■ **DATASET SECTION**:
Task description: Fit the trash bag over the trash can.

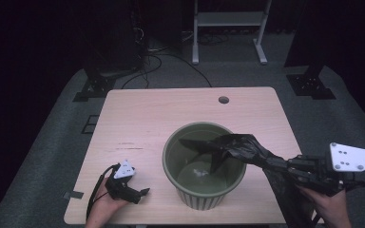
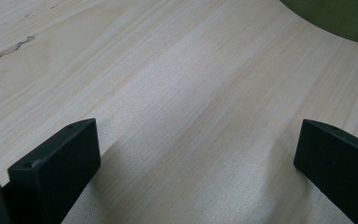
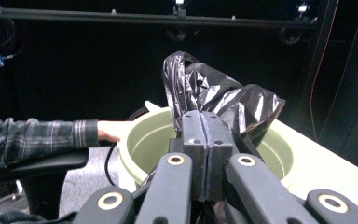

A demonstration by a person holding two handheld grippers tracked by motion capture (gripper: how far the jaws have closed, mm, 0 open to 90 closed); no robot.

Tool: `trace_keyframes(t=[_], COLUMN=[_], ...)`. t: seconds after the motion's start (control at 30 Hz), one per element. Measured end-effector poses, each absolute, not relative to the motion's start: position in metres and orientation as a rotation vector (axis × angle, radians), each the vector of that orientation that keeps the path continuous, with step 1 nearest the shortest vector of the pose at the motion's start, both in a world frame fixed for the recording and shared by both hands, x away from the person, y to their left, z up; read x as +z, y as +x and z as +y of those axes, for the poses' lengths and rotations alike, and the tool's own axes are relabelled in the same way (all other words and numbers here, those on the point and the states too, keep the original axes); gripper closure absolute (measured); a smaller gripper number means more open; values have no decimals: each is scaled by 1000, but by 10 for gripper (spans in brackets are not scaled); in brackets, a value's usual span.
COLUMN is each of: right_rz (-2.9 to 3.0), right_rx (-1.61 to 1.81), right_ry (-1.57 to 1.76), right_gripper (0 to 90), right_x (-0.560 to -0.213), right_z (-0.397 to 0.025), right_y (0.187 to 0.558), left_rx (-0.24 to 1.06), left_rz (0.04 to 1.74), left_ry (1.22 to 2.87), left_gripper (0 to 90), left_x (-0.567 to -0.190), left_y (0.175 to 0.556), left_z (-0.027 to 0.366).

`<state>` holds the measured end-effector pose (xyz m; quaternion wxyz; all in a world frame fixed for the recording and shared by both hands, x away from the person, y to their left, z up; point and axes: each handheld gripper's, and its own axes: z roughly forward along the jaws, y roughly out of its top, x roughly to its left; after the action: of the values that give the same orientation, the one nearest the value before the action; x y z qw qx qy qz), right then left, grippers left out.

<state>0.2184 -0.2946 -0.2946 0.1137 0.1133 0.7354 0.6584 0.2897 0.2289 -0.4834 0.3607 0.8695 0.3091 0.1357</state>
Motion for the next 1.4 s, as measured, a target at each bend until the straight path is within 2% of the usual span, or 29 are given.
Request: trace_keyframes(t=[0.4, 0.8, 1.07, 1.1, 1.13, 1.23, 1.33, 1.4], right_rz=[2268, 2320, 2336, 2340, 2340, 2338, 2307, 2293], right_rx=[1873, 1825, 1762, 1755, 1746, 1703, 1686, 1689], right_ry=[367, 369, 383, 383, 383, 393, 401, 410], right_gripper=[893, 878, 875, 838, 745, 552, 462, 458], right_x=[-313, -317, -307, -305, -303, -298, -296, -295], right_z=[-259, -230, -210, -208, -205, -197, -199, -203], right_y=[254, 281, 296, 298, 299, 301, 297, 296], left_rx=[349, 348, 348, 348, 348, 348, 349, 348], left_rz=[796, 795, 794, 793, 793, 790, 790, 790], left_ry=[2241, 2242, 2242, 2242, 2242, 2243, 2242, 2243], left_gripper=[0, 0, 0, 0, 0, 0, 0, 0], left_x=[-483, -483, -483, -483, -483, -483, -483, -483], left_y=[290, 290, 290, 290, 290, 290, 290, 290], left_z=[229, 229, 229, 229, 229, 229, 229, 229])
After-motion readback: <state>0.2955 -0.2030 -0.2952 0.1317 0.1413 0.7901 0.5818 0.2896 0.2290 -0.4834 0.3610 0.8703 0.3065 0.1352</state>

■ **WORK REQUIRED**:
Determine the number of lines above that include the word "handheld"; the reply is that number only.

■ **ANSWER TO THE PROBLEM**:
2